■ What you have to do: Please transcribe the listing below with every word intact.

■ Stored data:
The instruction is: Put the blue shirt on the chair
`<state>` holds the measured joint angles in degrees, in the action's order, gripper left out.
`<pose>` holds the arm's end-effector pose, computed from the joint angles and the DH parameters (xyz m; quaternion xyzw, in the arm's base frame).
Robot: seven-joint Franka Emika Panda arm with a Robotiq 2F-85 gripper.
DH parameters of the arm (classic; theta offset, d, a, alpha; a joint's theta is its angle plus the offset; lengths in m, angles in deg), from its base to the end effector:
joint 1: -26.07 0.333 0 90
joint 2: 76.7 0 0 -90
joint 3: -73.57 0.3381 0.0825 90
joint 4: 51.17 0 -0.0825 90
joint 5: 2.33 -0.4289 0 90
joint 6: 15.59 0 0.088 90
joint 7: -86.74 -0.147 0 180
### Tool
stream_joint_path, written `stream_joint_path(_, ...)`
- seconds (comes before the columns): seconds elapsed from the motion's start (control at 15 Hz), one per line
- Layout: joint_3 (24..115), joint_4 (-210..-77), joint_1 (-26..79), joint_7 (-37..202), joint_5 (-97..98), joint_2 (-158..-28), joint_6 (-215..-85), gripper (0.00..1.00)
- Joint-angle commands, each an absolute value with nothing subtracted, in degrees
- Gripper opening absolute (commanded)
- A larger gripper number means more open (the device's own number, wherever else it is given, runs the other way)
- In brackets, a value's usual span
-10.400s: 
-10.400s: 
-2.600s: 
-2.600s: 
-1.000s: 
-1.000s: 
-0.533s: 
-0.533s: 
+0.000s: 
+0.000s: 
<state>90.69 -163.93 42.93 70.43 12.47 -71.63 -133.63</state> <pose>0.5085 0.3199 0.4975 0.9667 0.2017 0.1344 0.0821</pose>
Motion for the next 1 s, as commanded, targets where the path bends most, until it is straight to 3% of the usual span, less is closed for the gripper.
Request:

■ Output for this task:
The instruction is: Put the blue shirt on the chair
`<state>` holds the measured joint angles in degrees, in the action's order, gripper left out.
`<pose>` holds the arm's end-effector pose, computed from the joint angles and the DH parameters (xyz m; quaternion xyzw, in the arm's base frame).
Robot: seven-joint Franka Emika Panda arm with a Robotiq 2F-85 gripper.
DH parameters of the arm (classic; theta offset, d, a, alpha; a joint's theta is its angle plus the offset; lengths in m, angles in deg), from its base to the end effector:
joint 1: -26.07 0.333 0 90
joint 2: 76.7 0 0 -90
joint 3: -73.57 0.3381 0.0825 90
joint 4: 51.17 0 -0.0825 90
joint 5: 2.33 -0.4289 0 90
joint 6: 15.59 0 0.088 90
joint 7: -86.74 -0.147 0 180
### Tool
stream_joint_path, written `stream_joint_path(_, ...)`
- seconds (comes before the columns): seconds elapsed from the motion's start (control at 15 Hz), one per line
- Layout: joint_3 (24..115), joint_4 (-210..-77), joint_1 (-26..79), joint_7 (-37..202), joint_5 (-97..98), joint_2 (-158..-28), joint_6 (-215..-85), gripper (0.00..1.00)
- Joint-angle commands, each an absolute value with nothing subtracted, in degrees
- Gripper opening absolute (commanded)
- A larger gripper number means more open (the device's own number, wherever else it is given, runs the other way)
- In brackets, a value's usual span
-10.400s: 
-10.400s: 
-2.600s: 
-2.600s: 
-1.000s: 
-1.000s: 
-0.533s: 
-0.533s: 
+0.000s: 
+0.000s: 
<state>90.69 -163.93 42.93 70.43 12.47 -71.63 -133.63</state> <pose>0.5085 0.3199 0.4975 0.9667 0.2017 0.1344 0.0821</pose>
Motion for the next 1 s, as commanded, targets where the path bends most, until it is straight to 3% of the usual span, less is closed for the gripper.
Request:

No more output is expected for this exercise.